Raina terlihat gugup ketika dirinya menaruh nampan yang berisi makanan di sebuah meja kecil sisi ranjang. Pria itu menatapnya tak berkedip. Mulai dari membuka pintu hingga memasuki kamar Evan menatap tajam.
"Makanlah, agar kesehatanmu cepat pulih," ucapnya pelan.
"Terima kasih."
Tidak ingin berlama-lama Raina segera beranjak, namun tertahan. Evan segera melepaskan pegangan pada lengan kecil Raina karena respon wanita yang berstatus sebagai istrinya terlihat tidak suka.
"Ma-maaf. Hm, kira-kira berapa usia kandunganmu?" Evan tak bisa lagi menutupi rasa penasarannya. Apa lagi setelah Bibi Martha mengatakan hubungannya dengan wanita hamil ini adalah suami istri. Ia merasa ada yang aneh, mengingat sang istri bersikap dingin padanya.
"Menurut perhitunganku, bulan depan akan memasuki bulan ke tujuh." Raina tersenyum kecil sambil membelai perutnya.
Pria itu sedikit mengganjal dengan kalimat yang Raina ucapkan. "Perhitunganmu? Apa kau tidak pernah memeriksanya ke dokter?"
Mata Evan melebar mendapati anggukan ragu kepala istrinya. "Maaf, itu pasti karena aku yang tidak berada di sisimu saat awal-awal kehamilanmu. Sekali pun ada, saat ini aku hanya bisa merepotkanmu. Maaf," lirihnya.
Raina begitu tidak percaya dengan jawaban yang Evan berikan. Dugaannya benar, pria ini kini seolah berubah cover menjadi sosok yang perhatian. Namun ia menepis, semua ini hanya kepalsuan belaka karena adanya ketidaksadaran dari pria yang berada dihadapannya.
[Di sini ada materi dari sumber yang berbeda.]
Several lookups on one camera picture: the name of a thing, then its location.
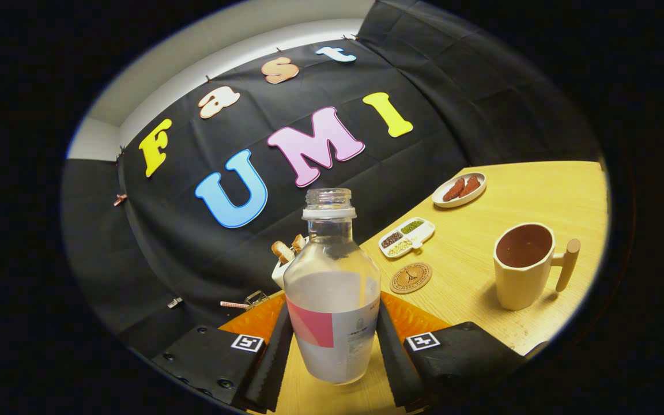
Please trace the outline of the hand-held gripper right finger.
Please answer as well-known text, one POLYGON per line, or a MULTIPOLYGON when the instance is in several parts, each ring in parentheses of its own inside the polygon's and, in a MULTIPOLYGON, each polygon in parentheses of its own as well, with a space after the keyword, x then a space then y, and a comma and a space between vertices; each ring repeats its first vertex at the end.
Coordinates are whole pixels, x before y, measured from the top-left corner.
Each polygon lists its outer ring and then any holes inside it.
POLYGON ((385 292, 376 332, 395 406, 409 412, 481 397, 526 362, 474 322, 451 325, 385 292))

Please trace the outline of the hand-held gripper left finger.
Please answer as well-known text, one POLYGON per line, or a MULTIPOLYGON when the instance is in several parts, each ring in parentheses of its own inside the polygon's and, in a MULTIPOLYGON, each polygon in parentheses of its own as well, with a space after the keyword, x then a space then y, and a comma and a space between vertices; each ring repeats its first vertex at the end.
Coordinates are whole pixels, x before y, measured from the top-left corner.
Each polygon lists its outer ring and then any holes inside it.
POLYGON ((292 334, 285 295, 277 295, 219 328, 191 328, 153 362, 219 402, 275 412, 292 334))

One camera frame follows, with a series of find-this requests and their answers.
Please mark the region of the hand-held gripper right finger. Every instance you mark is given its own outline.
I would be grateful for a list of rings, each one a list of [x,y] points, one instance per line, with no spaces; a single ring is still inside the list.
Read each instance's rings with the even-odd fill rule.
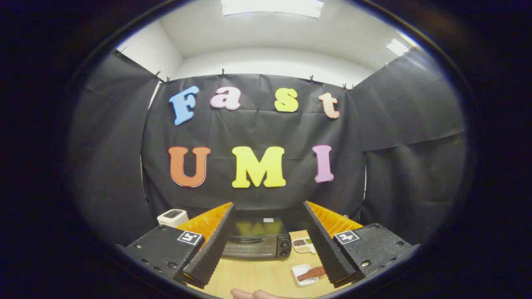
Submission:
[[[303,203],[303,210],[308,236],[335,287],[380,274],[420,247],[380,223],[361,225],[309,201]]]

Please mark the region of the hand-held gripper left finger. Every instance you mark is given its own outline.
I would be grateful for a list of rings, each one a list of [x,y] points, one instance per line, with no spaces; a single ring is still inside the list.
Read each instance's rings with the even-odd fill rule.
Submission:
[[[159,224],[128,246],[115,247],[142,274],[204,288],[222,257],[235,219],[234,203],[227,202],[177,227]]]

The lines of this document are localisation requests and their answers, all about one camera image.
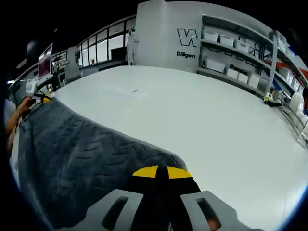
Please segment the person's right hand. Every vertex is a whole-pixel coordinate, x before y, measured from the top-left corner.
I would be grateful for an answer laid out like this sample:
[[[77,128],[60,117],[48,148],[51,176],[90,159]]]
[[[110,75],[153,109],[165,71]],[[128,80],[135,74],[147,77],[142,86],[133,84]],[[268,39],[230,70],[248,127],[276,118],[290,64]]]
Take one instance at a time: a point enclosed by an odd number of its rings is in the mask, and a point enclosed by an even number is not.
[[[221,227],[219,221],[215,218],[207,218],[206,220],[211,231],[216,231]]]

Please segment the person's left hand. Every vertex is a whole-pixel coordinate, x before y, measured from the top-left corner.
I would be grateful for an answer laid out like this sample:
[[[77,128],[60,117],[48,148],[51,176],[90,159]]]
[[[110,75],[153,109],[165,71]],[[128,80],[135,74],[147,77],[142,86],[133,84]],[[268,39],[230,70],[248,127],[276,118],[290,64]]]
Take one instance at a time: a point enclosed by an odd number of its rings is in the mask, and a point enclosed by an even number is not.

"Bukan begitu. Hanya saja aku memang malas mengecek kehamilanku karena memang aku tidak mengalami hal yang mencemaskan," ucap Raina.
"Jujur, sampai saat ini tidak ada satupun memori yang kuingat tentangmu. Tapi hatiku merasa yakin, jika bayi itu memang milikku. Entahlah, aku juga tidak mengerti. Tapi memang itu yang kurasakan saat bersamamu." kedua garis sudut bibir Evan terangkat samar mendapati rona merah di pipi Raina.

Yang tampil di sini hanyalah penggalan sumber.